WORK REQUIRED =>
From the records below, copy out exactly the lines from the one containing "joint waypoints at" to the one containing "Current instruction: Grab", both included. Add nothing else.

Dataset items
-- Opening Marker --

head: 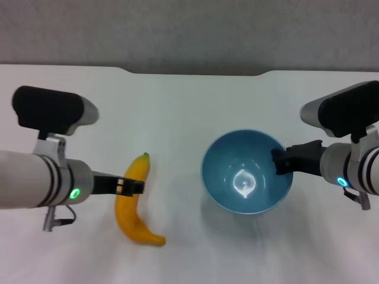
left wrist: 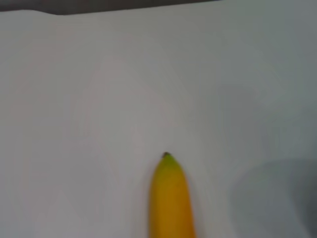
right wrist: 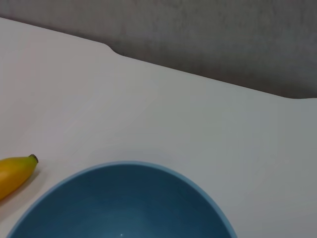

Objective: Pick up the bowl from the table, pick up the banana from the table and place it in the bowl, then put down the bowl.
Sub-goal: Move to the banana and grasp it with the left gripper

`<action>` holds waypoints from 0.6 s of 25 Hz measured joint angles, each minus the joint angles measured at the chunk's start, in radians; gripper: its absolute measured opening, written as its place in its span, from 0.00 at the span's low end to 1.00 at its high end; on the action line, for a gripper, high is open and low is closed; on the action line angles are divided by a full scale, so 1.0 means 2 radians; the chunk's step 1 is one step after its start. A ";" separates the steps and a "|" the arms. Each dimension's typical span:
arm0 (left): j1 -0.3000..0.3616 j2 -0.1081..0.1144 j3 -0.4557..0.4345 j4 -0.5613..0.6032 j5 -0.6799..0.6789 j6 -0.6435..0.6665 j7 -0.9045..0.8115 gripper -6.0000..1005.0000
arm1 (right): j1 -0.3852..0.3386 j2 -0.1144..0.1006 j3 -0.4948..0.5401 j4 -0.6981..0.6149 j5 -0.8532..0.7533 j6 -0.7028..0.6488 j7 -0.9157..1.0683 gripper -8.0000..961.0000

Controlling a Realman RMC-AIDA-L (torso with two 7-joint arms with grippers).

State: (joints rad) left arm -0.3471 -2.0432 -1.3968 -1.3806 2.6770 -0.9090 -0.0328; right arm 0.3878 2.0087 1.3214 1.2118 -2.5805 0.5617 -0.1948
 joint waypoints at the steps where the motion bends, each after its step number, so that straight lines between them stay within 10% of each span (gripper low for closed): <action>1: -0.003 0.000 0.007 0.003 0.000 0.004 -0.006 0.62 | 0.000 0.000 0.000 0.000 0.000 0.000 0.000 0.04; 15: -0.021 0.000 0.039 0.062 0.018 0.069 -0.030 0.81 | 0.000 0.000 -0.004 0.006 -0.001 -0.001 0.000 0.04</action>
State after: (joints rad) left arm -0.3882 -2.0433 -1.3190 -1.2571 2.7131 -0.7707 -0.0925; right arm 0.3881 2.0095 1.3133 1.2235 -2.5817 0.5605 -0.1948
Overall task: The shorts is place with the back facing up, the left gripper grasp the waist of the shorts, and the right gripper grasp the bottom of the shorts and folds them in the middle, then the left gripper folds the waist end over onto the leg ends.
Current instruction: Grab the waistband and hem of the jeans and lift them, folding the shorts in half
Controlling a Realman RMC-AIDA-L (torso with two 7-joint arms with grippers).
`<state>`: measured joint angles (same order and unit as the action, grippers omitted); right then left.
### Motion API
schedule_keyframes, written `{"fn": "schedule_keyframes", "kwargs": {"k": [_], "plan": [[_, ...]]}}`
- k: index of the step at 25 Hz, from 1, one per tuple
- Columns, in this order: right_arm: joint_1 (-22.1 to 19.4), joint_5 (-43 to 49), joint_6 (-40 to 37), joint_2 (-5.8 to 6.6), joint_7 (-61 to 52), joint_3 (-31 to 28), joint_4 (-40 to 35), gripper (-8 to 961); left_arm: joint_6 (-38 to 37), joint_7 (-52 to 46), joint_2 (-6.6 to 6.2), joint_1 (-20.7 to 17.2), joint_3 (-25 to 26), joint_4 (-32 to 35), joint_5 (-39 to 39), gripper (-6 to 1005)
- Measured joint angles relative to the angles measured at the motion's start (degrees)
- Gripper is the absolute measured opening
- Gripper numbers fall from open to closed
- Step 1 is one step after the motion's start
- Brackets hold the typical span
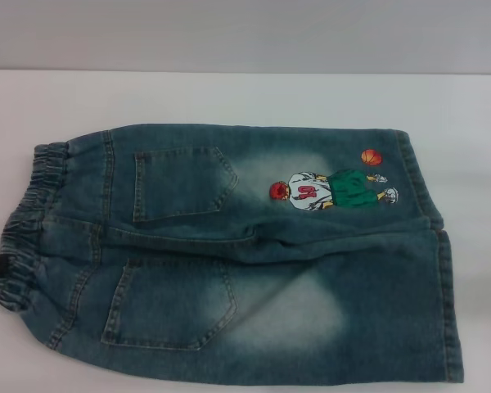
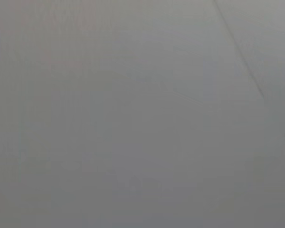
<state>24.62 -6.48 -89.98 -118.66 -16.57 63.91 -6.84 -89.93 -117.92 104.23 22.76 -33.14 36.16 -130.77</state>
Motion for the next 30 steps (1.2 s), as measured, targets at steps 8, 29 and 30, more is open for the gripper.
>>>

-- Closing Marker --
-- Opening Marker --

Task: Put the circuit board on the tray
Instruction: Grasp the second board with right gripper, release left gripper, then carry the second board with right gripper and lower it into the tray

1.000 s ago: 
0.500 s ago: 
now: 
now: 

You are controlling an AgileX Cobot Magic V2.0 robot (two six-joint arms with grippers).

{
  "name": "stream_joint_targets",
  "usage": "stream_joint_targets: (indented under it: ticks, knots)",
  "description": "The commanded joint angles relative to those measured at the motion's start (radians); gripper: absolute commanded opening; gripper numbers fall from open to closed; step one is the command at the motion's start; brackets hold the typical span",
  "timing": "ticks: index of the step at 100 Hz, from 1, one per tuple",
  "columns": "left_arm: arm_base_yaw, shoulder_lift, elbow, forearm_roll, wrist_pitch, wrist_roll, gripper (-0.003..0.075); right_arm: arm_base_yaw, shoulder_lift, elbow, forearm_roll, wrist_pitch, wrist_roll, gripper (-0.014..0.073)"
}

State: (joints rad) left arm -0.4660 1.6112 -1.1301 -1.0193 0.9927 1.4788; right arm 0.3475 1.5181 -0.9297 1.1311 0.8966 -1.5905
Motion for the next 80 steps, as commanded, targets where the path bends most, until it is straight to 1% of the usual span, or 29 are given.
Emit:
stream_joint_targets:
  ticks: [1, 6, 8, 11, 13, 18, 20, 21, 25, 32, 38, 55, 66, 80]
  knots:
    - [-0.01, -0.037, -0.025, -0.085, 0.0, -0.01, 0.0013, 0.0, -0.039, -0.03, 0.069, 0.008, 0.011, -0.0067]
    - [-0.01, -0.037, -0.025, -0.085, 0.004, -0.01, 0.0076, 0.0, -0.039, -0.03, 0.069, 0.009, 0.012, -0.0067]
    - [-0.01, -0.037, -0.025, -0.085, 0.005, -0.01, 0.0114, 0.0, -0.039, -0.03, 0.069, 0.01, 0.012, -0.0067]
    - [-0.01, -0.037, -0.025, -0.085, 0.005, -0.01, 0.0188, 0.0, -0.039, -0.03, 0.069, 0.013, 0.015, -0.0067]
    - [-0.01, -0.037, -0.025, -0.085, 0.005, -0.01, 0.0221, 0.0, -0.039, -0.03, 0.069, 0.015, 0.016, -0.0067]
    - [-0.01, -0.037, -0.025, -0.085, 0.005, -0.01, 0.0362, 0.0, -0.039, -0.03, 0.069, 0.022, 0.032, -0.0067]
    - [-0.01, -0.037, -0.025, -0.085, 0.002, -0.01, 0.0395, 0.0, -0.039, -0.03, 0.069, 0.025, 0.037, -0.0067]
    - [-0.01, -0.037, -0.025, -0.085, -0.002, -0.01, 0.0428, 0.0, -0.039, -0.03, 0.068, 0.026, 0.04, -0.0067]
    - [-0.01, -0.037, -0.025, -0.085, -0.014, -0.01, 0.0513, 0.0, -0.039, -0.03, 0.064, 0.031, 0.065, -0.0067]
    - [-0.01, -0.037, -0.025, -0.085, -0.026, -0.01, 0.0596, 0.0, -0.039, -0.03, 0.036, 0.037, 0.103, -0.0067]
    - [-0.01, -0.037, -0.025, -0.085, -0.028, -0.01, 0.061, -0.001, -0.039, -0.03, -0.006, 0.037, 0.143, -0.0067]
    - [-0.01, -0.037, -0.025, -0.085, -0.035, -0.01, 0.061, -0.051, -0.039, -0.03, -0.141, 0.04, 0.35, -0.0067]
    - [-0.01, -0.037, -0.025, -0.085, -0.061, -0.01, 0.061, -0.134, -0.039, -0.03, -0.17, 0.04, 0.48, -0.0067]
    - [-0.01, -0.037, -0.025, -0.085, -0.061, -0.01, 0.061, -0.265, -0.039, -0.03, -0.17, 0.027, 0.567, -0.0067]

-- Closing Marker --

RESPONSE TO THE EXERCISE =>
 joint waypoints at the steps where the motion bends, each after its step number, so that straight lines between them stay within 10% of each span (gripper low for closed): <action>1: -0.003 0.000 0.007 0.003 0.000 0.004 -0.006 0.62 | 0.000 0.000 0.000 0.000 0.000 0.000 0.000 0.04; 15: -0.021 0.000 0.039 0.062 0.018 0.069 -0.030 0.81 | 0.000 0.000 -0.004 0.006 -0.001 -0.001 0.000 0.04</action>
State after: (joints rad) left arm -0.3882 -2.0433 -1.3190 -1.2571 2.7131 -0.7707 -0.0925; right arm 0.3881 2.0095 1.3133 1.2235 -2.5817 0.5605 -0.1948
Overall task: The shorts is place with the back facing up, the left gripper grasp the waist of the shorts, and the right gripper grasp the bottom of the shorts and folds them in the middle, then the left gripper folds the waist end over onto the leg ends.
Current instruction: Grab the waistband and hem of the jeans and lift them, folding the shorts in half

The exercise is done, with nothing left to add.